Donald McKay, named after her designer, was built for James Baines & Co. She was the last extreme clipper ship built by Donald McKay. Donald McKay sailed on the Black Ball Line of Liverpool from 1855 to 1868, carrying passengers and mail between England and Australia.

History 
Donald McKay was launched on Donald McKay's shipyard in East Boston, USA, in January 1855. Newspapers reported that she had "all the airy beauty of a clipper combined with the stately outline of a ship of war and, though not sharp, yet her great length, buoyancy, and stability, indicate[d] that she [would] sail very fast, and be an excellent sea boat". Her passenger capacity was reported at 591 plus crew.

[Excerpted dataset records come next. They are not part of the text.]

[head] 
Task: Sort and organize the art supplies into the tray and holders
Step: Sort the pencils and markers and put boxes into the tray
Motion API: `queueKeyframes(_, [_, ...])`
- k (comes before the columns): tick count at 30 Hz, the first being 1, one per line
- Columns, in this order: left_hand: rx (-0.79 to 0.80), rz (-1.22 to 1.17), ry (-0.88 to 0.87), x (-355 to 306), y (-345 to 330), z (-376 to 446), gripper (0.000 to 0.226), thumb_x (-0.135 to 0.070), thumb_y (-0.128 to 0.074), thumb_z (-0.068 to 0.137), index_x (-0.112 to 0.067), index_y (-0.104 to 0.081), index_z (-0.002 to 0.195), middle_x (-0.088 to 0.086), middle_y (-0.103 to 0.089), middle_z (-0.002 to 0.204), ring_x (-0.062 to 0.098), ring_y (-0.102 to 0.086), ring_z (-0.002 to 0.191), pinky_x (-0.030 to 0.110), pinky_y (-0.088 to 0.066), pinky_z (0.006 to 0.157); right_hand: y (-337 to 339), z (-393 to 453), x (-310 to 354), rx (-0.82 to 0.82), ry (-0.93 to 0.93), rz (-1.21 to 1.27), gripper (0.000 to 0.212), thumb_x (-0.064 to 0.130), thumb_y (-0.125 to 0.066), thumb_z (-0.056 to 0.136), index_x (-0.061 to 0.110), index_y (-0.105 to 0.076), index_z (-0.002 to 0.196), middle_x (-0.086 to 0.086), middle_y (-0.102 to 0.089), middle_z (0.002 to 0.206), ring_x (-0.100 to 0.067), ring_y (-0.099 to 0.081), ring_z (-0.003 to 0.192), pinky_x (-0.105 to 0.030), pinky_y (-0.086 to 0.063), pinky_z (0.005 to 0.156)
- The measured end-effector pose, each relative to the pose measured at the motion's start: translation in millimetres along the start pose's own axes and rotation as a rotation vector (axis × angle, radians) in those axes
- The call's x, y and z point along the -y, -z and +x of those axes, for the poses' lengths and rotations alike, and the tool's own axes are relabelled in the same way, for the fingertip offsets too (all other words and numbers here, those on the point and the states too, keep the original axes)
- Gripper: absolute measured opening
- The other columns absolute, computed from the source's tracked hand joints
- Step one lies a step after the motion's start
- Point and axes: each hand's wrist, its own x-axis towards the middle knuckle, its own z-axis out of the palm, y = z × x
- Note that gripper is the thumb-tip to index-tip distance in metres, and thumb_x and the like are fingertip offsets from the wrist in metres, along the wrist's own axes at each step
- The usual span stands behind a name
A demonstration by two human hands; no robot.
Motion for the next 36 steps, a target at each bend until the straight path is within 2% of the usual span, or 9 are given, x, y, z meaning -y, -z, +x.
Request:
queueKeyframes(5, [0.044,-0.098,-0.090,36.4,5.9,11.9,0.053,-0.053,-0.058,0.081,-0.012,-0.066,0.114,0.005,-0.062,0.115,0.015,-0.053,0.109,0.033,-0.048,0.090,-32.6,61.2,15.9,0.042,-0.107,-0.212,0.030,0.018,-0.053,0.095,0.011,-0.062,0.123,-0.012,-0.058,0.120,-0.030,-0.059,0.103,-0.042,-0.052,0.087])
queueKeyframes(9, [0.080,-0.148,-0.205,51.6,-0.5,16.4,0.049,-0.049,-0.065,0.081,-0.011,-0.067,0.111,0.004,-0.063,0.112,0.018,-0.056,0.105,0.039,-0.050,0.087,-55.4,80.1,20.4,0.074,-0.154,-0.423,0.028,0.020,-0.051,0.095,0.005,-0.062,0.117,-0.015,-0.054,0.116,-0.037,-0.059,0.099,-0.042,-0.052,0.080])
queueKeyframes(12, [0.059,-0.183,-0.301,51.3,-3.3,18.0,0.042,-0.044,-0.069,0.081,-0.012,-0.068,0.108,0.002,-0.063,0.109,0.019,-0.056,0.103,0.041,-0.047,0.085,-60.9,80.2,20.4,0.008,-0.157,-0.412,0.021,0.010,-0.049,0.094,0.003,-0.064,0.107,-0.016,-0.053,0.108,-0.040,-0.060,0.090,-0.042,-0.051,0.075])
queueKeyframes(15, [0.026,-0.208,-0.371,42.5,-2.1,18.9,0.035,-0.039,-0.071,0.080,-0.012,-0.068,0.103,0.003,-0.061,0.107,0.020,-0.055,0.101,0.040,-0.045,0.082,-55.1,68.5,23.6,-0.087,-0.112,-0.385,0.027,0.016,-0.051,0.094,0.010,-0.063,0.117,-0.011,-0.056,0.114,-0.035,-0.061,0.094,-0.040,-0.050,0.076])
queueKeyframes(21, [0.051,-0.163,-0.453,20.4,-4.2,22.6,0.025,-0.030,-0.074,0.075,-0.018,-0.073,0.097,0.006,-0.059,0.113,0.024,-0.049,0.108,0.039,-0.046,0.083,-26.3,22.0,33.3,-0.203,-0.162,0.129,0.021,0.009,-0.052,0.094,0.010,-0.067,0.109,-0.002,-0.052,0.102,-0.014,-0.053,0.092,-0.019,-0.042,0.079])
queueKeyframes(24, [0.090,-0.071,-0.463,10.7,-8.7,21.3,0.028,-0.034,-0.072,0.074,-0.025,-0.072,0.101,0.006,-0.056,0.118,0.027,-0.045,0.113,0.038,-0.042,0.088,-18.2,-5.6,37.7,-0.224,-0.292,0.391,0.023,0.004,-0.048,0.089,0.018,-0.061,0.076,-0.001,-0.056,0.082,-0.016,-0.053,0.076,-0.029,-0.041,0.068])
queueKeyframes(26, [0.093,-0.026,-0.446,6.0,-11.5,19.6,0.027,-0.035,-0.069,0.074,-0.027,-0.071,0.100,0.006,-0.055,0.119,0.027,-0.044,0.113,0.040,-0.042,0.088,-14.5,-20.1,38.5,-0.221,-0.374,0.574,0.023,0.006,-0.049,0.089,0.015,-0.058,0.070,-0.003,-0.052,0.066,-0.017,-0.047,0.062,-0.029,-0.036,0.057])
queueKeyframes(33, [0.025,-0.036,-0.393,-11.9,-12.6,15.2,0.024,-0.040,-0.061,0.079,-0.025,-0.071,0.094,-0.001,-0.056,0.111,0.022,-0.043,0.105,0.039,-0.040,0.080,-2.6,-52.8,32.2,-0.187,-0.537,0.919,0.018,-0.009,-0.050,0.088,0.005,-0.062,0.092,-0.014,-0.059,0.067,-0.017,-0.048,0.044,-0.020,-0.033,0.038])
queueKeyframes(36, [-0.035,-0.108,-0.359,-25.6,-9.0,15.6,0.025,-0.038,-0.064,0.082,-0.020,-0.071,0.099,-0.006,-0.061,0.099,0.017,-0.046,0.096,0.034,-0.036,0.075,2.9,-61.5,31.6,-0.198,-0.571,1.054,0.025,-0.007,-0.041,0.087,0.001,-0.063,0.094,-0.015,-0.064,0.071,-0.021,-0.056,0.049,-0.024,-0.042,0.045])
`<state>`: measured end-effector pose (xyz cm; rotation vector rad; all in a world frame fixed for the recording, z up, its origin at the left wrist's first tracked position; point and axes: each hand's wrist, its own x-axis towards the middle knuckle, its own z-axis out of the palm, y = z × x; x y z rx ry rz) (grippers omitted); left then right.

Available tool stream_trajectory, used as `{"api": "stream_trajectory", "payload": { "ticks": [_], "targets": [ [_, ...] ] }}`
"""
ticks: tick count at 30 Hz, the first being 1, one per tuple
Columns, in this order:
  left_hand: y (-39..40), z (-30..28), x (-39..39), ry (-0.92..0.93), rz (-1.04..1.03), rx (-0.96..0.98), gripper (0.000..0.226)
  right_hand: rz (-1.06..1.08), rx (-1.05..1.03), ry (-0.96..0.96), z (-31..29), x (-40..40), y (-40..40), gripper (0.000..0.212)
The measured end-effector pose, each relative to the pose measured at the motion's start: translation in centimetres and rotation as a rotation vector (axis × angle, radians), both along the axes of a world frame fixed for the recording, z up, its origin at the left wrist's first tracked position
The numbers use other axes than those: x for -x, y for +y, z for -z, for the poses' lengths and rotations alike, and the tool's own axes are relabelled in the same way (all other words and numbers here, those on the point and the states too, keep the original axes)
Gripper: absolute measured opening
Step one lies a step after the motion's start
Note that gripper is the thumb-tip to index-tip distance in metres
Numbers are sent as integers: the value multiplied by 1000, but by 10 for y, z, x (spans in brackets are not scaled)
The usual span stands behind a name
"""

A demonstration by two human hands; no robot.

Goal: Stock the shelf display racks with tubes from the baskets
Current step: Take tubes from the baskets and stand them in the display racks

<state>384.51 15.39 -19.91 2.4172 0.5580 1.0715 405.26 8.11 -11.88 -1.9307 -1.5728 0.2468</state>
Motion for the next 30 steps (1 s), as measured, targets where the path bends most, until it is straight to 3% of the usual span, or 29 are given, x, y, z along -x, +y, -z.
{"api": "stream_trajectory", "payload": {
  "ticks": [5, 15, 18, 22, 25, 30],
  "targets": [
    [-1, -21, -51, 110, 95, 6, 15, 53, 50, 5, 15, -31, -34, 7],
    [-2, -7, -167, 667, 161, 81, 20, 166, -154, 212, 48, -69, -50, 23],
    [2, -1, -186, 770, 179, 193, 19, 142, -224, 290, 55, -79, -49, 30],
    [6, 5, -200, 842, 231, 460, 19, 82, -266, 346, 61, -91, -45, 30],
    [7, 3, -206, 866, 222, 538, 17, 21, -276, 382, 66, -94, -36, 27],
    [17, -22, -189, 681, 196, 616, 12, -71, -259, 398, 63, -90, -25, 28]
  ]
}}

Timeline of Donald McKay port calls and events:

 In 1855, on her maiden voyage, she sailed from Boston to Liverpool under command of Captain Henry Warner in 17 days.  
 In 1855, from 6 June to 21 August she sailed from Liverpool to Port Phillip, Melbourne, in 81 days. 
 In 1855, from 2 October to 28 December she sailed from Melbourne to Liverpool, in 86 days. 
 In 1856, from 4 October to 1(?) January 1957 she sailed from Liverpool to Melbourne.  
 In 1857, in February, she cleared out 365.25 ounces of gold through Melbourne customs for Liverpool. 
 In 1857, from 8 July to 29 September, she sailed from Liverpool to Port Phillip, Melbourne, in 83 days. 
 In 1857, in November, she cleared out 205 ounces of gold through Melbourne customs  and sailed to Liverpool from 5 December to 1 March 1858. 
 In 1858, on 8 August, she arrived in Melbourne from Liverpool. 
 In 1858, in November, she cleared out 34,390 ounces of gold through Melbourne customs for Liverpool.   
 In 1859, on 4 July, she arrived to Melbourne from Liverpool, in 87 days.   
 In 1859, on 8 November, she departed Port of Melbourne for Liverpool, carrying 4 ounces of gold. 
 In March 1861, upon arrival in Melbourne from Liverpool, Donald McKay was placed in quarantine due to cases of smallpox on board.  
 In 1862, on 9 October, arrived in Melbourne.  
 In 1863, on 30 July, arrived in Melbourne. 
 In March 1864, Donald McKay  bound for London collided with the barque Albina in the English Channel. Donald McKay was at fault and fined the full amount of the damage of £15,000 to Albina.
 In 1865, on 4 December, she arrived in Melbourne. 
 In 1866, she was sold to Thomas Harrison and was chartered back to the Black Ball Line under the new ownership.
 Her arrivals of the last three voyages to Melbourne were on 22 December 1866, 21 November 1867 and 19 November 1868.
 In 1874, after arriving in Melbourne on her 13th voyage, she was sold for £8,750. She was placed on the Pacific trade.
 In 1879, she was sold to the German company Bertus Bartlin' of Bremerhaven, reportedly becoming old and leaking water. 
 In 1886, she was used as a coal hulk in Madeira.
 In 1888, she caught fire and was broken up.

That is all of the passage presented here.